Kelly was part of the class of 2018 for Teen Vogue's "21 Under 21" and was featured on Variety's 2019 Young Hollywood Impact Report. In 2019, she starred in the Inside Edition episode "Meet the 13-Year-Old who makes ASMR videos for YouTube", and made an appearance at the 40th Annual Young Artist Awards as a nominee for a Young Artist Award.

In 2021, she partnered with the fast fashion brand Shein doing haul videos with the company's products. Kelly collaborated with Trendolla Jewelry to create her personal jewelry collection: 'Life With MaK Honeycomb & "Bee" kind Jewelry Set' in November 2022.

Kelly acted in YouTube reality series "The Glo Show," produced by in Far Out Studios August 2021. She is also known for the Access Hollywood episodes "How 13-Year-Old Makenna Kelly is Changing YouTube One Whisper at a Time" and "Life With MaK Wants to do an ASMR Collab with Cardi B and Ariana Grande."

Kelly has modeled for Colorado-based clothing retailer Something New Boutique, and has modeled for the makeup brand Petite n Pretty. She attended Coco Rocha's model camp in 2023.
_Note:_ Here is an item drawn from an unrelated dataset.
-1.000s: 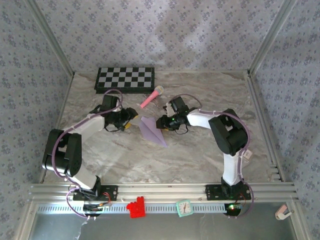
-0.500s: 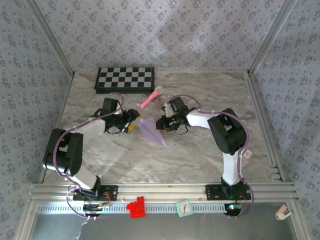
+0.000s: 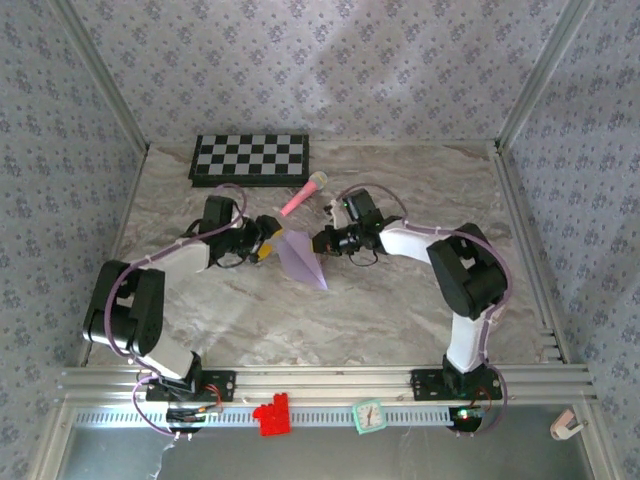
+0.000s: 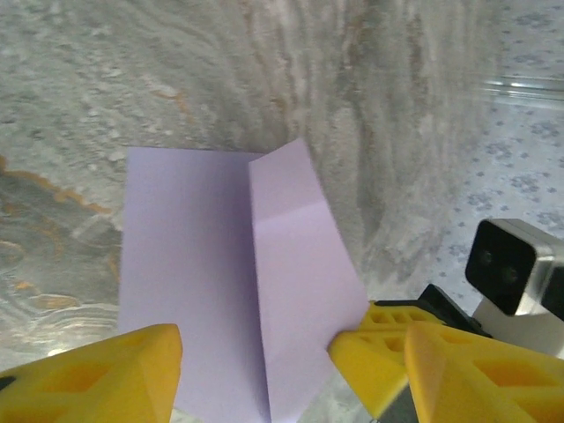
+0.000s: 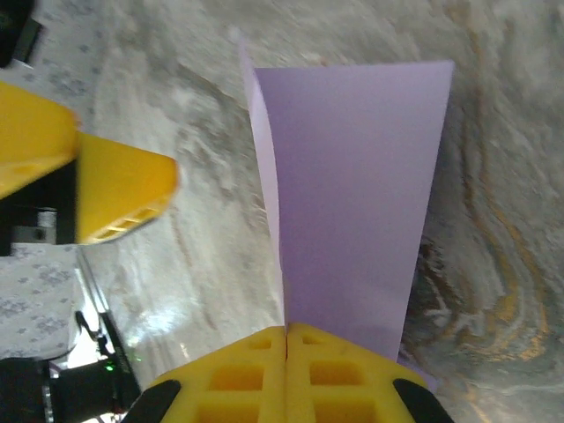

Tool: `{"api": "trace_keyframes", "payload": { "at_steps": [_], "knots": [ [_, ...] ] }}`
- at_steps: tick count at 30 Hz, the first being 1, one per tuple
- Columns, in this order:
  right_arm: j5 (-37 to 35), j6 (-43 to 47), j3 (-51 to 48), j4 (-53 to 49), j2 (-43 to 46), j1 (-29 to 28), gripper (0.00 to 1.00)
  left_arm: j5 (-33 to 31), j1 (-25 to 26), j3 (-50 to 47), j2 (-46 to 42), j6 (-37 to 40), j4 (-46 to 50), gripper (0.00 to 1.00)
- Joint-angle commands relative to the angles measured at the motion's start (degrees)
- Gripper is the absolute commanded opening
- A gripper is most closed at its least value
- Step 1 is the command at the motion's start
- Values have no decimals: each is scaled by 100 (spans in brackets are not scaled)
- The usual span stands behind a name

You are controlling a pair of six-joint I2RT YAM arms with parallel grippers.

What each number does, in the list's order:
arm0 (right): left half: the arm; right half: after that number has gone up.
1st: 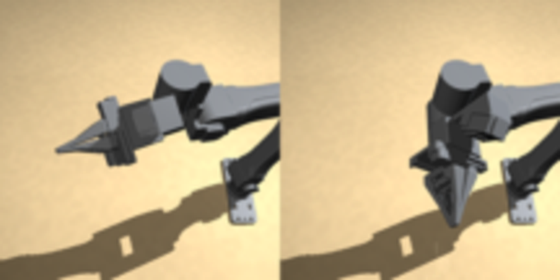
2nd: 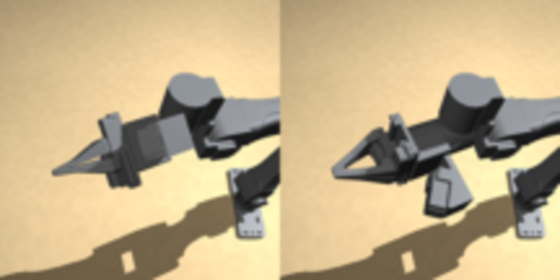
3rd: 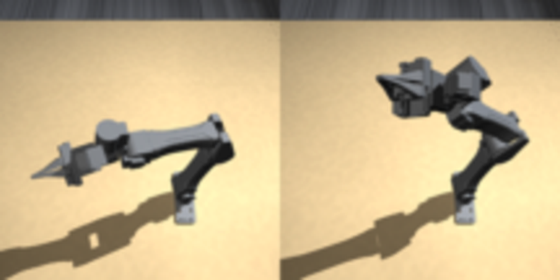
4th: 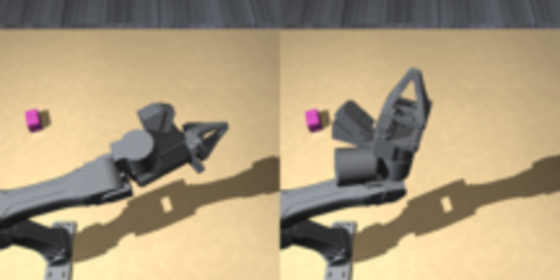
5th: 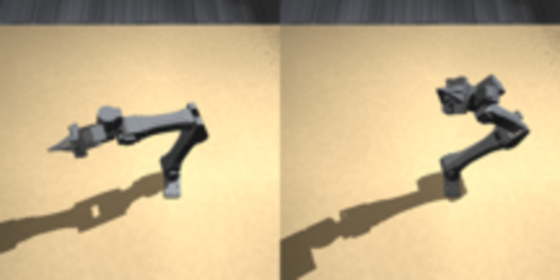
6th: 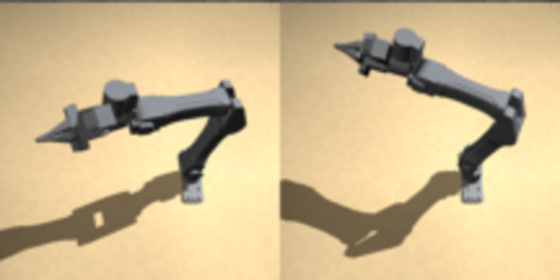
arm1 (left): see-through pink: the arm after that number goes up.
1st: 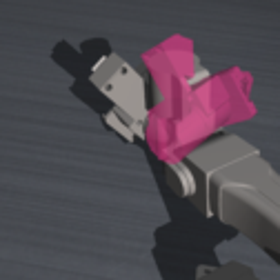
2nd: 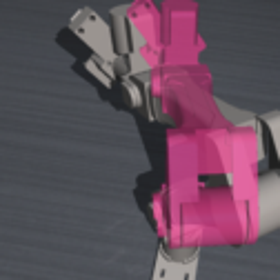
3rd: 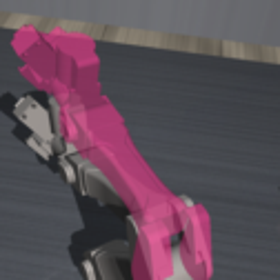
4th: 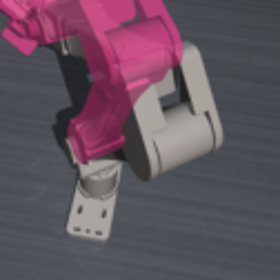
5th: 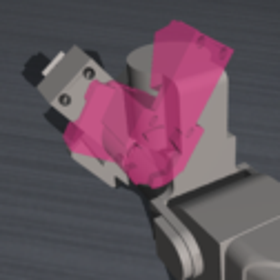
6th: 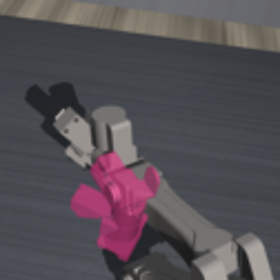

Kelly stated online in 2026 that she had earned her esthetician license.

== Work ==
In the videos Kelly records a range of sounds that can be soothing. As of 2019 her YouTube channel had over 1.4 million subscribers, and she is particularly known for a video where she recorded sounds while eating honeycomb. Some of Kelly's videos have been removed from YouTube because the automated filtering algorithms deemed them inappropriate. The videos in question had been flagged by the magazine Wired. After the videos were removed Kelly's parents stopped allowing her to read the incoming messages requesting content, and Kelly left YouTube in June 2019 because of the issues with her videos. Her ‘Life with MaK’ channel was deleted in 2025. Her new channel ‘Makenna’ uploaded its first video in 2026.

==Personal life==
Kelly lived in Fort Collins, Colorado. Her mother is a veterinary technician.In 2018, she was splitting her time between Virginia and Colorado. By 2019 she was a freshman at Fossil Ridge High School. She graduated from the school in 2023. Kelly has stated online that she moved to Florida in late 2025 after an alleged incident of domestic abuse.

In 2019, Kelly was a target of an online antisemitic smear campaign.